‘History is human’
Staff photo, Allison Brophy Champion
Award-winning author and premier historian David McCullough, right, was Thursday’s featured speaker at the annual meeting of the Journey Through Hallowed Ground Partnership, held on the grounds of Montpelier. At left, is Cate Magennis Wyatt, JTHG president.
MONTPELIER STATION – Inside a peaked white tent on the grounds of President James Madison’s vast green plantation, all eyes were on premier historian David McCullough, an award-winning writer, a commanding public speaker and host of The American Experience on PBS.

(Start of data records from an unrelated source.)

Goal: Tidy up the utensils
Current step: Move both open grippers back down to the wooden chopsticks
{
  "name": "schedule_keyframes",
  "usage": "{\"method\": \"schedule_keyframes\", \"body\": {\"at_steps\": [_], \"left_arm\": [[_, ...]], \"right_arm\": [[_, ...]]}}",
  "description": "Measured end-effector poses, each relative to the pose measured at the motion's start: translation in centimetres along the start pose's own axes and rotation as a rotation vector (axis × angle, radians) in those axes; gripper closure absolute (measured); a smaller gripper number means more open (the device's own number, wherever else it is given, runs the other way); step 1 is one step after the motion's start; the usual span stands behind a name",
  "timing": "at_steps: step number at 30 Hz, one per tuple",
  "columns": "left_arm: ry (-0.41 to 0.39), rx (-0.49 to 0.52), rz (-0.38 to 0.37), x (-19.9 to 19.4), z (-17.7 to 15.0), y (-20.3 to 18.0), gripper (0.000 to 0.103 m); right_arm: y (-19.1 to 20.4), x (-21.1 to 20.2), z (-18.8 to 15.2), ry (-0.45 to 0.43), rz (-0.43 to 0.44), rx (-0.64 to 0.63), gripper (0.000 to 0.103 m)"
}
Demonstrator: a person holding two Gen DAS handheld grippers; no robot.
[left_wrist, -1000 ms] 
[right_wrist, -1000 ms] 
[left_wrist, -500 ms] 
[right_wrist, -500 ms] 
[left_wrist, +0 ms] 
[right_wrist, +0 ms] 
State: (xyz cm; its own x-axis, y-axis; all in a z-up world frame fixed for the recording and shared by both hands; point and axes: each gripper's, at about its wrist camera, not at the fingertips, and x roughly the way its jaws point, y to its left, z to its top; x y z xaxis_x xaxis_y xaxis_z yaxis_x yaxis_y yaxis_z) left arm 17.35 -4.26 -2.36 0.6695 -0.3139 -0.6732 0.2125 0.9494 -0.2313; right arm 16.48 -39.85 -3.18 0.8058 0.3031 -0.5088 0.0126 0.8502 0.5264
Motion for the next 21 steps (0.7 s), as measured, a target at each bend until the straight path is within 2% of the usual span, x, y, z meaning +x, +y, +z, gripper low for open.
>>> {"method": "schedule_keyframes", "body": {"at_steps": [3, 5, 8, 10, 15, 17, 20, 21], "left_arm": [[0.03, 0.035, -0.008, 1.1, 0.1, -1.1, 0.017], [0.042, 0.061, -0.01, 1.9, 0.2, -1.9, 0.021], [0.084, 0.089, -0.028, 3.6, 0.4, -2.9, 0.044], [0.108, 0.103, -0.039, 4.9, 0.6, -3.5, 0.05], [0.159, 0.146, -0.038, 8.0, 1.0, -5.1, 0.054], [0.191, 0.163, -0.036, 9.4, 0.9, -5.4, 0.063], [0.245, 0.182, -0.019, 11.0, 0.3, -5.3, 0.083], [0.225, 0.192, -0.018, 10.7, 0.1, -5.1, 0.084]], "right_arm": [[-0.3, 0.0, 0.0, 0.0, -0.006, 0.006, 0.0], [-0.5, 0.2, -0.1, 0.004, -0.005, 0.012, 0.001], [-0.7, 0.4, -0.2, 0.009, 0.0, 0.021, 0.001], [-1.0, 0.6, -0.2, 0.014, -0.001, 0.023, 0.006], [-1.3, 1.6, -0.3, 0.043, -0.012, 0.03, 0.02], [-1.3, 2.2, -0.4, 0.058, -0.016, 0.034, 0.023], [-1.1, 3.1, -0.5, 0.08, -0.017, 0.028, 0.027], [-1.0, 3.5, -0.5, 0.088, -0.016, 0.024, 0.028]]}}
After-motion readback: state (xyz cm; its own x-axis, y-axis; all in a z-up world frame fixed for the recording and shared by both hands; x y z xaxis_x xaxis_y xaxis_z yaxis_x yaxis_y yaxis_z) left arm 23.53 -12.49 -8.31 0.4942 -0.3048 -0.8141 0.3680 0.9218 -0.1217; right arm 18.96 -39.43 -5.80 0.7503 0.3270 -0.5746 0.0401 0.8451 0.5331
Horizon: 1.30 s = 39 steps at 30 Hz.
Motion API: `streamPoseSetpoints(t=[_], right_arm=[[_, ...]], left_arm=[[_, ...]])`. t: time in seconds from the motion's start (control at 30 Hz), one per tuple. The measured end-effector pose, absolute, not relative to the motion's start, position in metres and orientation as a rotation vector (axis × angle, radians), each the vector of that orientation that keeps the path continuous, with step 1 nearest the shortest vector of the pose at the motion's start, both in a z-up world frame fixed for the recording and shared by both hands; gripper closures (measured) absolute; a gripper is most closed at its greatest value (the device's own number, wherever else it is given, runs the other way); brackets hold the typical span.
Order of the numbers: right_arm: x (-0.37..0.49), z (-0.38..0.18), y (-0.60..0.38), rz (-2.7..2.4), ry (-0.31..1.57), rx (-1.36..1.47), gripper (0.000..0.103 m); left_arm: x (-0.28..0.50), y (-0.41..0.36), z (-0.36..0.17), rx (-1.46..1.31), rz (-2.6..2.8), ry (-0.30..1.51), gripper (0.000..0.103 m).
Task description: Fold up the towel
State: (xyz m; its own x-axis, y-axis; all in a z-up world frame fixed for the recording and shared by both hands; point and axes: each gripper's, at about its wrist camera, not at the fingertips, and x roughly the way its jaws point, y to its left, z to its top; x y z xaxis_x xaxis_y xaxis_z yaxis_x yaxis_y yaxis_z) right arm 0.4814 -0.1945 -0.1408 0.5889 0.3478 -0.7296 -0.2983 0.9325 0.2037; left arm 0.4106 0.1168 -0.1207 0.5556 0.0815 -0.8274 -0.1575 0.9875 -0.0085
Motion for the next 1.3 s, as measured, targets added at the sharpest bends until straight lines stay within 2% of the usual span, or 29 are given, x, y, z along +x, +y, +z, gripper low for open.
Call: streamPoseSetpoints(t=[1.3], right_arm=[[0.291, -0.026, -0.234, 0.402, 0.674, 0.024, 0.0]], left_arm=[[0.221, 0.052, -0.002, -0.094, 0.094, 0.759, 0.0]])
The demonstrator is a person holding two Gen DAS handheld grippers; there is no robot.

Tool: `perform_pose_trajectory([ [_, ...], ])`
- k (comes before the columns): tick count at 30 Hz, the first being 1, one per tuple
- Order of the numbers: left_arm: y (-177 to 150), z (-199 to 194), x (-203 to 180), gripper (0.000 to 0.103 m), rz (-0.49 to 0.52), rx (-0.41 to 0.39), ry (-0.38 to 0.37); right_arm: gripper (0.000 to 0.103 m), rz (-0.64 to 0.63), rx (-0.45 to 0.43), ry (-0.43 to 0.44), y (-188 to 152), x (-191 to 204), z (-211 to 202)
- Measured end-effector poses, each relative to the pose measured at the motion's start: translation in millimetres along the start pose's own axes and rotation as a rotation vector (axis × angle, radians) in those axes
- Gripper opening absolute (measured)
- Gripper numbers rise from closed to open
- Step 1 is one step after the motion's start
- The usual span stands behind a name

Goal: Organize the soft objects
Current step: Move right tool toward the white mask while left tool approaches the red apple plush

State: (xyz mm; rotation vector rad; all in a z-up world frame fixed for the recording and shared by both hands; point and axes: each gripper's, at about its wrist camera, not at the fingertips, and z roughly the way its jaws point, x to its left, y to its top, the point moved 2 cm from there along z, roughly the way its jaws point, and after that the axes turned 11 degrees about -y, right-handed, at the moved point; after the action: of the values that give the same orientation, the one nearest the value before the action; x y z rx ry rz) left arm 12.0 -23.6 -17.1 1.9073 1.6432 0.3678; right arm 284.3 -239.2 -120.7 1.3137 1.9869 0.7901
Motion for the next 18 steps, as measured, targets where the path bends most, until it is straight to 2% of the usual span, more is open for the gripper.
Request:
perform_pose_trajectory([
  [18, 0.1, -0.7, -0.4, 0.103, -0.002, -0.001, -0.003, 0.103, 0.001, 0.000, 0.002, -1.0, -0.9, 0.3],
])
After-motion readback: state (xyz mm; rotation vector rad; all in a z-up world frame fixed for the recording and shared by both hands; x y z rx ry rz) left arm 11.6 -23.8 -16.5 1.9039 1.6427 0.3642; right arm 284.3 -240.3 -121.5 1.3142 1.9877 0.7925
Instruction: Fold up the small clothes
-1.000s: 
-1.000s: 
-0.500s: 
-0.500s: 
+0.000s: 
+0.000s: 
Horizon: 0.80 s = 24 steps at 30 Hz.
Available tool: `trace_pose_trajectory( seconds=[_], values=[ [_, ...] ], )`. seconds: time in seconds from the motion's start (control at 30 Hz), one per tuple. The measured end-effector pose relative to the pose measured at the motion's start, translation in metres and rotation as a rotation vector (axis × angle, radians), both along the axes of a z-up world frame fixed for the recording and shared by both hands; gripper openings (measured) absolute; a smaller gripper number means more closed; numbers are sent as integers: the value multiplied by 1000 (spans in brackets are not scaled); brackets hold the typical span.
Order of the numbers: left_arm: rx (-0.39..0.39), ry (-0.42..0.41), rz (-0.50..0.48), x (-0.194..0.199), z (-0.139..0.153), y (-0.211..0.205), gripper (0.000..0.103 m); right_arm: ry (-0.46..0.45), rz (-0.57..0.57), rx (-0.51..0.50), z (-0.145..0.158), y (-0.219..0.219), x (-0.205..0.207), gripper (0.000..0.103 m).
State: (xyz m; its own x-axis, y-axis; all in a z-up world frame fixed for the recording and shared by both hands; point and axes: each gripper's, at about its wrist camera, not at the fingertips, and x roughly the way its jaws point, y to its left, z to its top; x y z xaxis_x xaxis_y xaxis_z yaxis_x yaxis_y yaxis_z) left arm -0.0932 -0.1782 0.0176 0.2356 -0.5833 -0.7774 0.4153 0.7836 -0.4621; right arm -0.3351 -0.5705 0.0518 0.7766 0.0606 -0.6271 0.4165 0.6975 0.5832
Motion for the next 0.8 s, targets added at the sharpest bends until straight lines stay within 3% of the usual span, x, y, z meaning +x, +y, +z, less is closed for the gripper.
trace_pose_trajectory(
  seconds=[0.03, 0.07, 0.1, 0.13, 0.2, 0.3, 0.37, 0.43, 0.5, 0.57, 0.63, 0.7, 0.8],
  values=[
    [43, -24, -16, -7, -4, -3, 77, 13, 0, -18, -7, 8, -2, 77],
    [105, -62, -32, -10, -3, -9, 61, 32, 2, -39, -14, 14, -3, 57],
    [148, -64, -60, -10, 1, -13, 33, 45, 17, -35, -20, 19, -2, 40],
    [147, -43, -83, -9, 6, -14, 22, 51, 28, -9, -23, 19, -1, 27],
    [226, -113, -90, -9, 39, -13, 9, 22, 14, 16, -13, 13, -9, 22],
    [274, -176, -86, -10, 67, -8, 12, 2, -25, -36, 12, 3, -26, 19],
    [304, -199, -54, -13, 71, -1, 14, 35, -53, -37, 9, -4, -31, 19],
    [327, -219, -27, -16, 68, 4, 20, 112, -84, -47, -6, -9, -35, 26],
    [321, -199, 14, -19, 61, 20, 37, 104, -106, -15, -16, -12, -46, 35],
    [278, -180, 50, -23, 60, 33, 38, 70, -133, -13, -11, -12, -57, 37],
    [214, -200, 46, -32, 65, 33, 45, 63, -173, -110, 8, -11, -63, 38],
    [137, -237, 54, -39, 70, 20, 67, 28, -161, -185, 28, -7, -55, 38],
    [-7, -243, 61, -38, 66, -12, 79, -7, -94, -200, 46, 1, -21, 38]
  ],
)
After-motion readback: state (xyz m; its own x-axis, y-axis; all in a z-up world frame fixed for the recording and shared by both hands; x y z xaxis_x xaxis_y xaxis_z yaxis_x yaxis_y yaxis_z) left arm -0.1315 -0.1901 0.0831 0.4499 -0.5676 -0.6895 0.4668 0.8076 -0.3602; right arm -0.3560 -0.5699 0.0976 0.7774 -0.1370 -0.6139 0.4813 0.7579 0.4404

The warm air did not move as a captivated crowd of more than 100 hung on his every word, absorbing a message that history is not just politics, war or social issues.
History is also about music and literature, laws and finance, McCullough told the historians, preservationists, and cultural advocates gathered at Thursday afternoon’s annual gathering of The Journey Through Hallowed Ground partnership.
“It’s about life,” he said. “History is human.”
McCullough, author of the Pulitzer Prize-winning biography of John Adams, the second president – on which HBO based its recent seven-part documentary – issued a stern challenge: to understand who we are is to study and understand all aspects of our history.
And to understand history, he said, requires reading. It’s what our forefathers did best.
“George Washington never had much education at all,” said the Yale University alum. “He was on his own since the age of 16, yet he was very well-educated because he never stopped reading.”